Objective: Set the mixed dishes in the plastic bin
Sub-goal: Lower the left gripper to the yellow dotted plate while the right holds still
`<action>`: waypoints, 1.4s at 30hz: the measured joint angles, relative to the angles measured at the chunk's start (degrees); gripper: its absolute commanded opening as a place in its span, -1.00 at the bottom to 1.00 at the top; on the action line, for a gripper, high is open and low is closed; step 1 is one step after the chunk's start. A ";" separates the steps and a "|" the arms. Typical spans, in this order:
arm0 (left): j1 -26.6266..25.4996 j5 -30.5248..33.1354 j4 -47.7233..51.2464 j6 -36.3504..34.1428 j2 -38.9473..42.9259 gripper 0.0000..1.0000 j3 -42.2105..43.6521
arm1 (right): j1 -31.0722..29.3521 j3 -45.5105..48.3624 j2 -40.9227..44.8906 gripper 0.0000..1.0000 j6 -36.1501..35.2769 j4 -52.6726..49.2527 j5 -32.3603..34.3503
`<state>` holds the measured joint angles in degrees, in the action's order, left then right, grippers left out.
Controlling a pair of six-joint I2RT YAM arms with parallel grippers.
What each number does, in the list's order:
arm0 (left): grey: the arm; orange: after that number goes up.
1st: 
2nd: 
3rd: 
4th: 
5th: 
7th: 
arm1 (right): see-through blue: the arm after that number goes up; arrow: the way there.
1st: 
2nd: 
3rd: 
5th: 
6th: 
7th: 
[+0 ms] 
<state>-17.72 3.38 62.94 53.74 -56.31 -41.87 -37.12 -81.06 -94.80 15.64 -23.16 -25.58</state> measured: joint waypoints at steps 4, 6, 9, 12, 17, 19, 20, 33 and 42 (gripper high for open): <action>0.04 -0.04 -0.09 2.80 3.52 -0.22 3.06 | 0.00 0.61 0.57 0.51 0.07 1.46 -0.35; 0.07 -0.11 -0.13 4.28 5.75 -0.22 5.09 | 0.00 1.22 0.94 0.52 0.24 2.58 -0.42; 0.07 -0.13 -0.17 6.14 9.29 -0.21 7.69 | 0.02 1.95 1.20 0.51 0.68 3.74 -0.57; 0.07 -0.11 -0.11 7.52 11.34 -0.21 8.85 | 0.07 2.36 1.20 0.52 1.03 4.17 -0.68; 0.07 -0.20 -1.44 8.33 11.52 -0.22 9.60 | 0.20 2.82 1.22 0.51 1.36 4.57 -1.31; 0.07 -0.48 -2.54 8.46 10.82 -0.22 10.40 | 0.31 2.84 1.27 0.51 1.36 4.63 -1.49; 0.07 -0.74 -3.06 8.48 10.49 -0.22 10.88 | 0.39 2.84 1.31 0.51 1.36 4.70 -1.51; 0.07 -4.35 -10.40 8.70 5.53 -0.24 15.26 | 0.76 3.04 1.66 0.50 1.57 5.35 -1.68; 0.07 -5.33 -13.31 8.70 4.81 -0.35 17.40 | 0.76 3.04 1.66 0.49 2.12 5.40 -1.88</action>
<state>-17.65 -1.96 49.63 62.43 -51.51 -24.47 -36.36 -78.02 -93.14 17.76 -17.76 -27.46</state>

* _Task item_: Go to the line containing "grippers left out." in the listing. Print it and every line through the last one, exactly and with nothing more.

* _Answer space_:
`<state>` holds the measured joint angles in degrees, in the action's order, left then right, grippers left out.
Controlling a pair of six-joint I2RT YAM arms with parallel grippers.
What each number does, in the list's order:
arm0 (left): grey: the arm; orange: after that number goes up.
1st: 
2nd: 
3rd: 
4th: 
5th: 
7th: 
arm1 (right): see-through blue: the arm after that number goes up; arrow: the way there.
1st: 
2nd: 
3rd: 
5th: 
6th: 
7th: 
[+0 ms] 
<state>-17.72 3.38 62.94 53.74 -56.31 -41.87 -37.12 -81.06 -94.80 15.64 -23.16 -25.58</state> measured: joint waypoints at steps 4, 6, 9, 12, 17, 19, 20, 33 and 42 (gripper high for open): <action>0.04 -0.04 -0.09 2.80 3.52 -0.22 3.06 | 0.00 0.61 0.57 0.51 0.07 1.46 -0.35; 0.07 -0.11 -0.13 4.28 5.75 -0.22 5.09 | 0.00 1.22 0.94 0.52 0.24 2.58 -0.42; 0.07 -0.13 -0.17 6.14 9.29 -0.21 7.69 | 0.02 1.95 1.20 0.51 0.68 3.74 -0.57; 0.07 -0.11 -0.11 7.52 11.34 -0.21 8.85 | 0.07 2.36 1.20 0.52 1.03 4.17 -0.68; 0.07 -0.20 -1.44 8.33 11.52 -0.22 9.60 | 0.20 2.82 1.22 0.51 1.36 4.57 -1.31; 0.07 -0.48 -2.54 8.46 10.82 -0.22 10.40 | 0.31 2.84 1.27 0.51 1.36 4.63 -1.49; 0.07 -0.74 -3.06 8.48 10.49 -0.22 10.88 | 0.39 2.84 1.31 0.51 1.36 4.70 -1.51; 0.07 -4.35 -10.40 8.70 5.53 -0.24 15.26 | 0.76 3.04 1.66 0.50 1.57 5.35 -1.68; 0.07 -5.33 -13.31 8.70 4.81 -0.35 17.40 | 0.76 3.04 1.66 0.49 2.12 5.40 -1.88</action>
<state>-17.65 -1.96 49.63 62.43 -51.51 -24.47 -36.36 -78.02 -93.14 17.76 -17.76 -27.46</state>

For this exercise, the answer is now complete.